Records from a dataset
====================

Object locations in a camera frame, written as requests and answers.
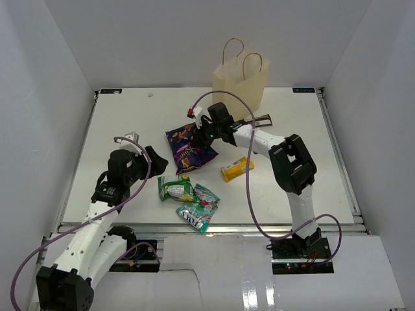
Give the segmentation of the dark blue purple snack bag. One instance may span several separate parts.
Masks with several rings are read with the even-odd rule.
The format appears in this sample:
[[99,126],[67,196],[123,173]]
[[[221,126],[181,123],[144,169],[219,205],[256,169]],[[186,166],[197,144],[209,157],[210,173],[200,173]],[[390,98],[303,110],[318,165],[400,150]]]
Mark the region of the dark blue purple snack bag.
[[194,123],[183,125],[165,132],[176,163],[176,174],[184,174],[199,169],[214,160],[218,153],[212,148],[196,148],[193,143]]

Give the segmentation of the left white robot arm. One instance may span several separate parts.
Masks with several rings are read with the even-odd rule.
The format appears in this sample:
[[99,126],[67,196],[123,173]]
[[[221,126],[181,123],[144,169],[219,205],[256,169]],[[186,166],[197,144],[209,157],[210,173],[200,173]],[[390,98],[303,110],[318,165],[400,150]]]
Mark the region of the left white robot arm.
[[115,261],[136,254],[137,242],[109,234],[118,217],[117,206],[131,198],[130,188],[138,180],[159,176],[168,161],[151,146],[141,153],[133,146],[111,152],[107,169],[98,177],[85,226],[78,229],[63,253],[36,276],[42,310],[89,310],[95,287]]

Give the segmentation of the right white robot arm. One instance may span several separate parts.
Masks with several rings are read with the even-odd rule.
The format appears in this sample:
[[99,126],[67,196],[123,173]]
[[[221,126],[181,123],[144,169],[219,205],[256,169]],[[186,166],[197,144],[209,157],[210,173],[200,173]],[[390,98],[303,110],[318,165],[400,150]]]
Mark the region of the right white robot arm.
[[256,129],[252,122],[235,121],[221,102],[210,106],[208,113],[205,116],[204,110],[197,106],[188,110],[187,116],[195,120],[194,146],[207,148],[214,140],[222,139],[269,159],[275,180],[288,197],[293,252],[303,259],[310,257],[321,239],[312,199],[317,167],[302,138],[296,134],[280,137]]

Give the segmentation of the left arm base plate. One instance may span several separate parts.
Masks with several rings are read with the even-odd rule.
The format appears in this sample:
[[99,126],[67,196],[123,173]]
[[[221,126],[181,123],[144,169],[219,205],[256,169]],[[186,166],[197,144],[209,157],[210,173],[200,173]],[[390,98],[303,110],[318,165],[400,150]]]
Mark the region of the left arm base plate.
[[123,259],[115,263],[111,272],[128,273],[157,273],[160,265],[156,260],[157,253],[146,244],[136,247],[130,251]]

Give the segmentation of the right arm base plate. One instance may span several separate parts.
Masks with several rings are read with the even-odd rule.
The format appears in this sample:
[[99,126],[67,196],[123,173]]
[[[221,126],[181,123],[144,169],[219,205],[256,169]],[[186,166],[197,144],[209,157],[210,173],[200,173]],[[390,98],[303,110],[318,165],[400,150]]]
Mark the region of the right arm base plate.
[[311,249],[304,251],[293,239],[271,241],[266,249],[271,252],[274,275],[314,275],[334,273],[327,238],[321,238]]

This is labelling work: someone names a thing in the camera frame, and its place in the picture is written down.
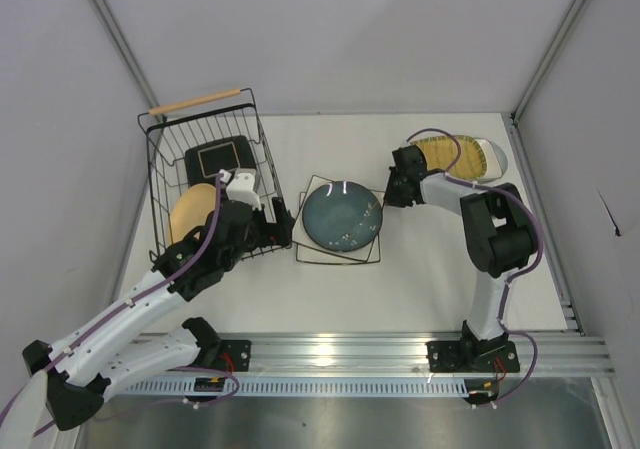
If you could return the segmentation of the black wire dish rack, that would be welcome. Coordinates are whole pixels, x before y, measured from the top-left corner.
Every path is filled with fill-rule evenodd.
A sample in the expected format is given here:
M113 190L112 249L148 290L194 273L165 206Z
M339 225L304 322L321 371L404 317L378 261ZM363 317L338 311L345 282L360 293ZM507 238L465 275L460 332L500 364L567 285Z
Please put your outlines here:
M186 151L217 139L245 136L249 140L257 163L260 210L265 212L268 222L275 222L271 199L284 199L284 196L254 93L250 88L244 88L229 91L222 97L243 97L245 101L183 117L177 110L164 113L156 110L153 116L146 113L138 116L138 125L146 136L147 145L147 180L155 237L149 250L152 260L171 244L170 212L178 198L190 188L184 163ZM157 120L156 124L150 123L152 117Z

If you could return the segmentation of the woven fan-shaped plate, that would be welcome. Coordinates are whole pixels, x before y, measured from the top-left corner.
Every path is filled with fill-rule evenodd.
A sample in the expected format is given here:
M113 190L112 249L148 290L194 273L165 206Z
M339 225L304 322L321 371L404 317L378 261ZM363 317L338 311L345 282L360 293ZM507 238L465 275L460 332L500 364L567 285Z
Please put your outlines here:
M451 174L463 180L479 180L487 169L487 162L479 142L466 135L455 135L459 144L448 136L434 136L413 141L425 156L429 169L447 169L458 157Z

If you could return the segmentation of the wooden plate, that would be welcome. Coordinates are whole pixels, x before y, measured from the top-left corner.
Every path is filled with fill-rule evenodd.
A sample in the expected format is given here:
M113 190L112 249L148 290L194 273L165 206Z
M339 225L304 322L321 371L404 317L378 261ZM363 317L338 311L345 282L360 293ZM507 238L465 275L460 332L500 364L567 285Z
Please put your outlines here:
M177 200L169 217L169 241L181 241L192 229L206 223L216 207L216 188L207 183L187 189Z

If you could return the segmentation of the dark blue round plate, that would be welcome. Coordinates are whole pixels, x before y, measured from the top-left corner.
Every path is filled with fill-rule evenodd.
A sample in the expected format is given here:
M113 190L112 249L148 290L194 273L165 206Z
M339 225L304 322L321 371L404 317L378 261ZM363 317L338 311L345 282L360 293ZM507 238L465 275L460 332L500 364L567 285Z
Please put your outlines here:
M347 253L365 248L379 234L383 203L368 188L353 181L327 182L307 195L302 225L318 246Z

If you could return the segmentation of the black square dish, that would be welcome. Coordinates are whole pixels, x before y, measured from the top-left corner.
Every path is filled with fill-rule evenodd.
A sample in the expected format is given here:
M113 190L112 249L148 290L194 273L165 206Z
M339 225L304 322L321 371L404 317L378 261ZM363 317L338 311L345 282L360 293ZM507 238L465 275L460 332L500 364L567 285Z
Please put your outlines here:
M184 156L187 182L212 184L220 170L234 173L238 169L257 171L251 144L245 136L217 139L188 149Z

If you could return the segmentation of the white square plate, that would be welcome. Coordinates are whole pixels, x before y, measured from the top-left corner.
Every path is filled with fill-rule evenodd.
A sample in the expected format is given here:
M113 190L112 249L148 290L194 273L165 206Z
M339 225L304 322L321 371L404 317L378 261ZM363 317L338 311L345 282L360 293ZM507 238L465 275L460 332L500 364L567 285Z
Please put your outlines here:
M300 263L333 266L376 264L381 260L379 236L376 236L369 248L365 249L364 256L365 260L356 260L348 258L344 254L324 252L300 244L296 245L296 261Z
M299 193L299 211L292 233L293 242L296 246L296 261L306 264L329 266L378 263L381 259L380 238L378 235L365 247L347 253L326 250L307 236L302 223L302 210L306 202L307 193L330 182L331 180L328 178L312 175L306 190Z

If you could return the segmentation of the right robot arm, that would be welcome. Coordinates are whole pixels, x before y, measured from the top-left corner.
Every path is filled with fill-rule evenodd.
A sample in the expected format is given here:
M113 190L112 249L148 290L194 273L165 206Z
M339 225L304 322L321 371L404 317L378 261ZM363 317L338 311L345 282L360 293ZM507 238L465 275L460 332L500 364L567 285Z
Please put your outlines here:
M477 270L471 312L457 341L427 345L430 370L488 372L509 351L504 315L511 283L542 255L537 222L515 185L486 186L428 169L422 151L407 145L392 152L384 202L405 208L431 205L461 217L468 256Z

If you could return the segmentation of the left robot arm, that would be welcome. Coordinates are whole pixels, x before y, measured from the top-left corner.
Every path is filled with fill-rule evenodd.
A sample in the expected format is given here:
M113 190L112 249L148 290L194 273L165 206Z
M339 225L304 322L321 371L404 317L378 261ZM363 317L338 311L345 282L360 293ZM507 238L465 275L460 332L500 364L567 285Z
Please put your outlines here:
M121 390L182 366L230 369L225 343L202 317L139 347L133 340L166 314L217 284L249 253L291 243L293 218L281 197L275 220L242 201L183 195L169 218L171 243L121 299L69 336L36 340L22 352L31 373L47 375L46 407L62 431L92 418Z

====================

▶ **Task to complete**
Wherever a line in the entries holds "could", copy that line.

▶ **Solved exercise**
If you could return the segmentation of the black wire dish rack, that would be welcome. Coordinates are whole pixels, x before y, measured from the top-left corner.
If you could return the segmentation of the woven fan-shaped plate, that would be welcome. Coordinates are whole pixels, x before y, measured from the top-left corner.
If you could return the segmentation of the wooden plate, that would be welcome. Coordinates are whole pixels, x before y, measured from the top-left corner.
If you could return the segmentation of the dark blue round plate, that would be welcome. Coordinates are whole pixels, x before y, measured from the top-left corner.
If you could return the segmentation of the black square dish, that would be welcome. Coordinates are whole pixels, x before y, measured from the top-left corner.
If you could return the segmentation of the white square plate, that would be welcome. Coordinates are whole pixels, x before y, measured from the top-left corner.
If you could return the segmentation of the right robot arm, that would be welcome. Coordinates are whole pixels, x before y, measured from the top-left corner.
If you could return the segmentation of the left robot arm, that would be welcome. Coordinates are whole pixels, x before y, measured from the top-left corner.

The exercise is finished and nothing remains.